# Camping Spot near M1 around Northampton ?



## Freddiebooks (Aug 9, 2008)

Hello All,

Does anyone know of any good wildcamping spots in any villages next to the M1 around the Northampton area. Just for one night as i head for the South Coast from North Yorkshire.

Thanks for your help.

Freddiebooks


----------



## Highwayman999 (May 14, 2009)

Hi Freddiebooks, this is my Patch, so never had to have the need to wildcamp etc on my doorstep.

Just thinking that I have seen some people use a large well screened layby just off the M1 Jct 16. Follow the A45 towards Daventry and after about a mile or so there is said layby on the right.

This layby, part of the older A45 before they straightened it out a bit, that the Holiday Inn Entrance is close too, and I'm guessing you could use there facilities for a beer or to stretch your legs etc.

http://www.holidayinn.co.uk/h/d/hi/...25/en/hotelsearchresults&rpb=hotel&start=null

The village of flore about another mile down the road, pub, small shop etc.

Hope this helps if not will try some other ideas.

Brad


----------



## Freddiebooks (Aug 9, 2008)

Meant to report back on your tip Highway sometime ago but it must have escaped my mind.

Thanks for the suggestion. I took you up on it and stayed there the day you posted it.

I'd recommend the layby in question on a weekend perhaps when the traffic isn't so busy. I parked up between two lorries at around 2am. I woke to rush hour traffic at around 7 am. Very noisy, but as i said, probably much quieter on a weekend. 

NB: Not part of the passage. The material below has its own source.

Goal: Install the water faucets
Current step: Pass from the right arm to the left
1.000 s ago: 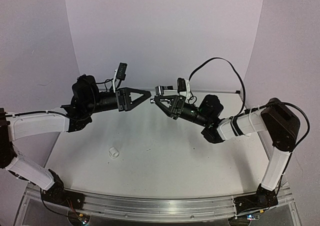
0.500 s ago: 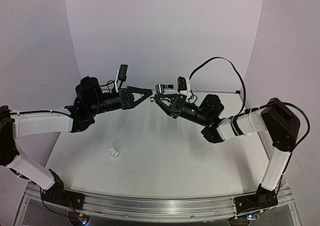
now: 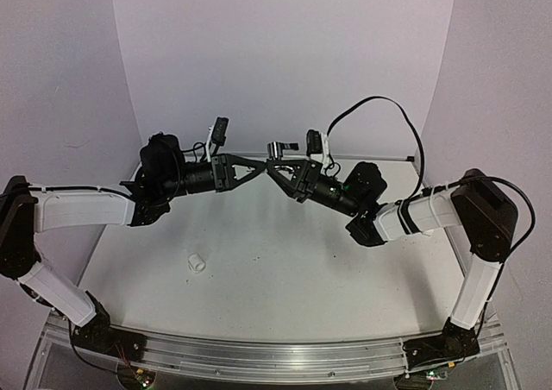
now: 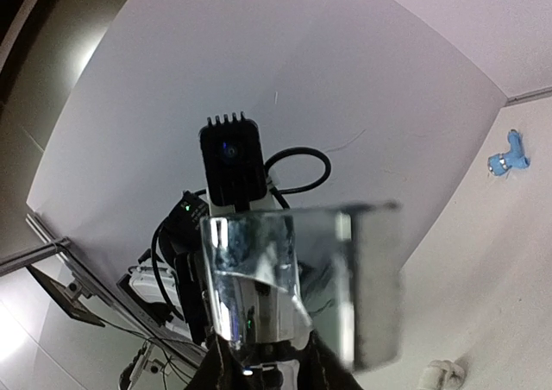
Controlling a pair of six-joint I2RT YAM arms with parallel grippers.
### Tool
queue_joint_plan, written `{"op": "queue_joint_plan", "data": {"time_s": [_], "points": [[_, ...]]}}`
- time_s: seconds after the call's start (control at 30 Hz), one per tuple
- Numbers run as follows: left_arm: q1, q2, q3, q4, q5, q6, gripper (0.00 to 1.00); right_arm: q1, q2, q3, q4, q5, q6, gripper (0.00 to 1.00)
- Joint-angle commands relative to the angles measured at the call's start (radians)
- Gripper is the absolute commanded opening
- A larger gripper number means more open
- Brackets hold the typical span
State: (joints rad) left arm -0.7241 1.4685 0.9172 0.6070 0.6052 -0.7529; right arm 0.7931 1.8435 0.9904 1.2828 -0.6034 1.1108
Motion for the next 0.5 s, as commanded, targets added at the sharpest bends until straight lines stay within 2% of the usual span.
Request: {"op": "queue_joint_plan", "data": {"time_s": [0.0, 0.1, 0.2, 0.3, 0.4, 0.47], "points": [[-0.011, -0.02, 0.041, 0.036, 0.016, 0.028, 0.02, 0.013, -0.036, 0.036, 0.249, -0.005, 0.0, 0.04], [-0.01, -0.041, 0.036, 0.026, 0.023, 0.063, 0.0, 0.008, -0.047, 0.01, 0.227, -0.035, 0.003, 0.26], [-0.003, -0.058, 0.038, -0.021, 0.022, 0.102, 0.0, -0.009, -0.108, -0.054, 0.145, -0.069, -0.046, 0.59], [0.013, -0.073, 0.045, -0.058, 0.048, 0.117, 0.0, -0.037, -0.203, -0.129, -0.049, -0.105, -0.161, 0.96], [0.03, -0.071, 0.066, -0.082, 0.116, 0.112, 0.0, -0.05, -0.316, -0.127, -0.365, -0.138, -0.38, 0.98], [0.043, -0.058, 0.092, -0.123, 0.179, 0.118, 0.0, -0.054, -0.354, -0.053, -0.594, -0.19, -0.542, 0.98]]}}
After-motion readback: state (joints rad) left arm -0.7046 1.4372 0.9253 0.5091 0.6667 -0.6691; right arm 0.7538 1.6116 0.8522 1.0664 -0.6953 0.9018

Stayed the following night at the CL in Gayton and enjoyed a cracking walk up the Grand Union Canal during the day. The CL was approx 200 yards from the main train line to i assume Birmingham. My word, every 10 mins the ground shook. Needless to say, i got a good nights sleep when i arrived at the Club Site in Brighton. 

Thanks again Highway.

Freddiebooks


----------



## gofer (Feb 8, 2010)

*stopover*

we have stayed in a layby just of junc 12 of m1 towards westoning
on the a5120 its very quiet and about 1m from m1


----------